__Task item__. Search the material below for the string "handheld" and list each line that holds it.

:: Data excerpt

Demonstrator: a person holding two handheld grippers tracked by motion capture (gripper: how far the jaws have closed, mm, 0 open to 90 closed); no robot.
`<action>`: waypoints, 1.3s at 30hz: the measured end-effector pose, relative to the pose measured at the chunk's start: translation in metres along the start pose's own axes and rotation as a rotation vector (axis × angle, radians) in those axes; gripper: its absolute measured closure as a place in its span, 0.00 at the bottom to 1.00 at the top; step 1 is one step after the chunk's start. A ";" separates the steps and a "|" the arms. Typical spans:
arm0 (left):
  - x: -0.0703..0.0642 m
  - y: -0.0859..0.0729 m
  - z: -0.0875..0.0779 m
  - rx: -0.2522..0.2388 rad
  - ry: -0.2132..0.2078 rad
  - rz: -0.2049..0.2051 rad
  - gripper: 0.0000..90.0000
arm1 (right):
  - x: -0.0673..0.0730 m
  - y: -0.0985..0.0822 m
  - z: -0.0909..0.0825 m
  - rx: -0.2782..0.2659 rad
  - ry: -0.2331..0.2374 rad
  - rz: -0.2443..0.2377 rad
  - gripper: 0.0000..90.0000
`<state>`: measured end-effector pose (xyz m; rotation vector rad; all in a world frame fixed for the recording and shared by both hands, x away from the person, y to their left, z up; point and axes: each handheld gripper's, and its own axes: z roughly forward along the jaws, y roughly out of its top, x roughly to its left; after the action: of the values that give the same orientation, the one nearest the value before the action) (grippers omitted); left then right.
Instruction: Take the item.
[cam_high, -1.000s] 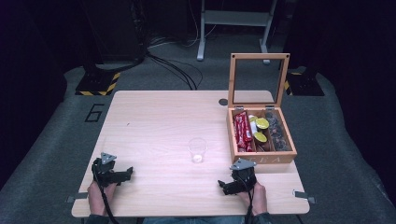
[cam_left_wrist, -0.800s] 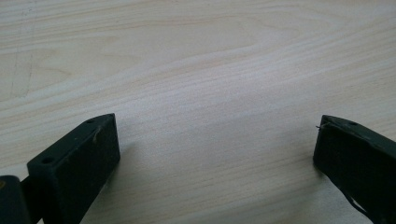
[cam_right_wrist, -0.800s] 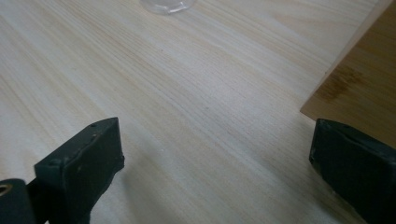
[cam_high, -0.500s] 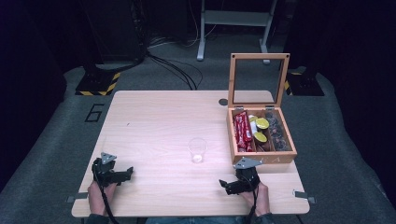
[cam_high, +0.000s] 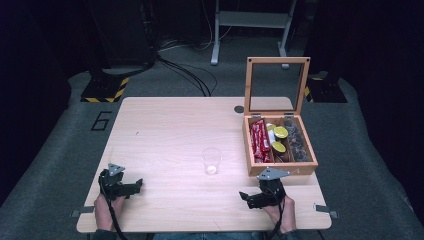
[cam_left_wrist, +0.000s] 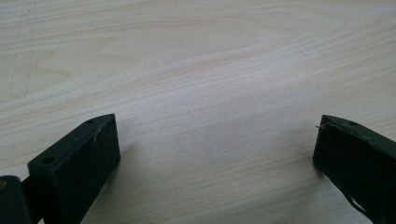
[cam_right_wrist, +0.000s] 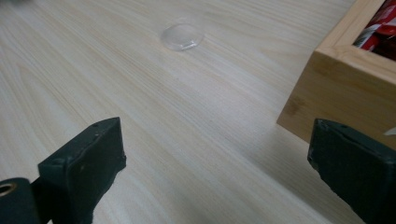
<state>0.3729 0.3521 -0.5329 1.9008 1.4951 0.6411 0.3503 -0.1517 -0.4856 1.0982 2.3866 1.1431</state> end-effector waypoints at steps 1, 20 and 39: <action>0.000 0.000 0.000 -0.001 0.000 0.001 0.00 | 0.000 0.001 -0.003 0.002 -0.001 0.005 0.04; 0.000 0.000 0.000 0.000 0.000 0.001 0.00 | -0.049 0.011 -0.063 -0.078 -0.108 0.085 0.04; 0.000 0.000 0.000 0.000 -0.001 -0.001 0.00 | -0.141 0.017 -0.083 -0.078 -0.217 0.230 0.32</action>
<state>0.3731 0.3522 -0.5329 1.9005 1.4948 0.6396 0.4098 -0.2939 -0.4288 1.4198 2.0754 1.1123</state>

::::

__Written reply__.
Demonstrator: a person holding two handheld grippers tracked by motion capture (gripper: how far the jaws have closed, mm, 0 open to 90 closed); no robot.
`<state>`: measured end-effector pose (xyz m; rotation vector rad; all in a world frame fixed for the recording and shared by both hands, x away from the person, y to their left, z up; point and axes: each handheld gripper's, and its own axes: z roughly forward along the jaws, y roughly out of its top, x roughly to its left; after the action: of the values that give the same orientation, the one nearest the value before the action) (grippers omitted); left then right.

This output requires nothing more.